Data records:
□ □ □ □ □ □ □

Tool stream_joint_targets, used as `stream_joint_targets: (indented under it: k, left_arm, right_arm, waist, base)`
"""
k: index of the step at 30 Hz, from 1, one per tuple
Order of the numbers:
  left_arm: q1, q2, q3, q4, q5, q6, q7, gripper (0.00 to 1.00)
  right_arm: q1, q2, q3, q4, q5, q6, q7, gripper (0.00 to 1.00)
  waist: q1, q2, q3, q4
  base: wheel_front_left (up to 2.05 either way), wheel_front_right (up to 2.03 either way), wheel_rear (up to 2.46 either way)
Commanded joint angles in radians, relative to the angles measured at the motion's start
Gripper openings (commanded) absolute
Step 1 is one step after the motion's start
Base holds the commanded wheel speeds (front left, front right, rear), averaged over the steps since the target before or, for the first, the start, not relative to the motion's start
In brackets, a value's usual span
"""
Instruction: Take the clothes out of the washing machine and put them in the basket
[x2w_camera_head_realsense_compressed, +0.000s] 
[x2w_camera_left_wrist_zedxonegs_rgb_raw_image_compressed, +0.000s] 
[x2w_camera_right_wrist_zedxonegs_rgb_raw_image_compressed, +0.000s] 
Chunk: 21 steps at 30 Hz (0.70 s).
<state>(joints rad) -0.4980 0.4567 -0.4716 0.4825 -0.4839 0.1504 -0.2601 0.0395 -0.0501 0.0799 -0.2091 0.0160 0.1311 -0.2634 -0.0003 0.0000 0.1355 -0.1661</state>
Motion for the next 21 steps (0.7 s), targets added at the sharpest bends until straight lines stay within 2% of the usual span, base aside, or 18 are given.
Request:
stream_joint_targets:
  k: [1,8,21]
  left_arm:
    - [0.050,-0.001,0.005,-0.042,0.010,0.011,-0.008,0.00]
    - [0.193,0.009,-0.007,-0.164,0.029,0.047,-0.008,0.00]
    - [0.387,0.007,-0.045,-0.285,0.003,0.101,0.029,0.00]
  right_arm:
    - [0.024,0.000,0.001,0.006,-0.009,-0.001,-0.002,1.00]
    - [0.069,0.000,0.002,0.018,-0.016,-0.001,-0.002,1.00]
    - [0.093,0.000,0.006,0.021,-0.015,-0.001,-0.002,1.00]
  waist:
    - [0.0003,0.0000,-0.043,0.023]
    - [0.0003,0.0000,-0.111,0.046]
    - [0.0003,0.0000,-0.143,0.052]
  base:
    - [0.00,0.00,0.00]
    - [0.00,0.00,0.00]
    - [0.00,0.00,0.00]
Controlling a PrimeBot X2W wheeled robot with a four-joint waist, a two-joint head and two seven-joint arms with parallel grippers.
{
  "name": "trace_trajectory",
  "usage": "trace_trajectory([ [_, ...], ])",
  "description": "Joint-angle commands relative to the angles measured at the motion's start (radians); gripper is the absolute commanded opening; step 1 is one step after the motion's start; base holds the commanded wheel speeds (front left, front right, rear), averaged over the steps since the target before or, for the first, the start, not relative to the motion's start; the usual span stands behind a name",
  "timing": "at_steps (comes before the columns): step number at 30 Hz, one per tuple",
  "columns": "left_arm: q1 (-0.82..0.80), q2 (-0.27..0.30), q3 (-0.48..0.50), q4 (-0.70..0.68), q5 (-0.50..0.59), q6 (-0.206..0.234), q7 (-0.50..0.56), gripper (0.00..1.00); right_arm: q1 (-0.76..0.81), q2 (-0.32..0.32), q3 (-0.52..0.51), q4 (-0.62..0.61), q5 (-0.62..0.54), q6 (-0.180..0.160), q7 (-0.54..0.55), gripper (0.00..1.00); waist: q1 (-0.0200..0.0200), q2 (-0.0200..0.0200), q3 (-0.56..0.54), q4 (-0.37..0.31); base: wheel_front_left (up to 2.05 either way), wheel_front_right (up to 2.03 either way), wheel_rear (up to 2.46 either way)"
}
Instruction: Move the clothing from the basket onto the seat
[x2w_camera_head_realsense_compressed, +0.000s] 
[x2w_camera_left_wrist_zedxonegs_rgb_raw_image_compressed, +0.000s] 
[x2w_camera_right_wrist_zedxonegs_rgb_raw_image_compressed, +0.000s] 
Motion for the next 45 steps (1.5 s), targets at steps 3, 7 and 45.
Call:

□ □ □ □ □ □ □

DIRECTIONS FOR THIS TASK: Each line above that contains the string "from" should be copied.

OUTPUT FOR THIS TASK:
k: index of the step at 30 Hz, from 1, one per tuple
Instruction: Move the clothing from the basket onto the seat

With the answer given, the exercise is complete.